For all working families, regardless of income, access to affordable, quality childcare is essential. Yet millions of families in California, even those who can afford to pay, struggle to find the childcare they need. For some, the shortage of care is the main problem, since waiting lists for childcare centers and family childcare homes are commonplace. Thus, the court concluded that the answer is an unequivocal no—childcare is not optional for working parents.

 In addition, the childcare provider, the YMCA of Metropolitan Los Angeles, was open to the general public and possessed a superior bargaining position. Gavin W., 106 Cal. App. 4th at 672-73. A condition of enrollment was that the parents paid a pre-established price, making the program open to the general public under set standards and satisfying the third factor. Further, the essential nature of childcare and the “relatively small number of [childcare providers]” gave the YMCA superior bargaining power, noting that “[a]s of 2001, the supply of licensed childcare met only 16 percent of the estimated need for licensed care for children in Los Angeles County”. This, combined with a standard contract required to be signed by all of the childrens’ parents—a contract of adhesion—provided no ability to negotiate.

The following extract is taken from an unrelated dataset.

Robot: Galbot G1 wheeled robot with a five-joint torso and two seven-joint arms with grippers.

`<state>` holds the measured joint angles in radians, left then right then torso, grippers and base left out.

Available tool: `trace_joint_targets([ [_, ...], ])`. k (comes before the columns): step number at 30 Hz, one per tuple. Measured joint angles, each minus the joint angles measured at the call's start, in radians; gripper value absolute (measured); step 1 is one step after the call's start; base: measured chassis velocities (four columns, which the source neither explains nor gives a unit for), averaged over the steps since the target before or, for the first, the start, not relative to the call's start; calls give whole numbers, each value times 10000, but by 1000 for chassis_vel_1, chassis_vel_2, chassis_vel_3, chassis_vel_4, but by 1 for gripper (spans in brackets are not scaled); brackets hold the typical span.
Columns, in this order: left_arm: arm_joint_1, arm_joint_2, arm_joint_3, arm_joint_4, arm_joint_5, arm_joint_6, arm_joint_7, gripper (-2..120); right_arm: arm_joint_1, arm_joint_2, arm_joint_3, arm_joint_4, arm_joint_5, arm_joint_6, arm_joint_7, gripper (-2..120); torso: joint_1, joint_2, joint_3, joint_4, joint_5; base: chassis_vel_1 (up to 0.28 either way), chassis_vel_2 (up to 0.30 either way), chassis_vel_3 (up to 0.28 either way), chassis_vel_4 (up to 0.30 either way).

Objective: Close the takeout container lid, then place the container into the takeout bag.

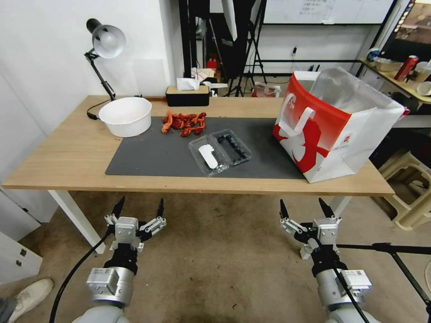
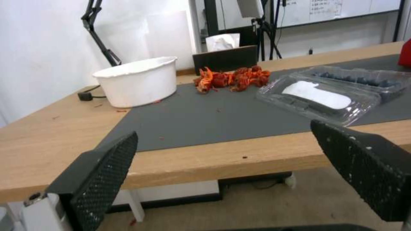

Finally, “parents surrender their child(ren) to the provider when using their services, making the child vulnerable to the risk of the provider’s negligence.”  For all of the reasons stated above, the court held that if a childcare provider is negligent—whether ordinarily or grossly—the provider can be held liable despite the presence of a signed release agreement. 

Note that the type of injury does not change the enforceability of the waiver because childcare involves the public interest.

The Gavin case holds that such waivers will not be effective in childcare agreements.



Due to the public’s interest in childcare, pre-injury releases of liability—abrogating a provider’s duty to a child or a child’s family member—are probably unenforceable in a California court of law.

It may be noted that the Gavin W case involved sexual abuse which undoubtedly influenced the court despite its claim that it was not the criteria that the court applied. It may be expected that a slip and fall of a child leading to a claim might find the court more open to allowing the waiver to be enforced.

Most childcare providers will probably continue to ask for waivers since signing those can act as disincentive for parents to bring a suit-one more obstacle that they must overcome.

But the wise owner of such a service should have significant liability insurance, the owners personally should have umbrella insurance, and they should assume that in California such clauses will find a hostile atmosphere in the court room.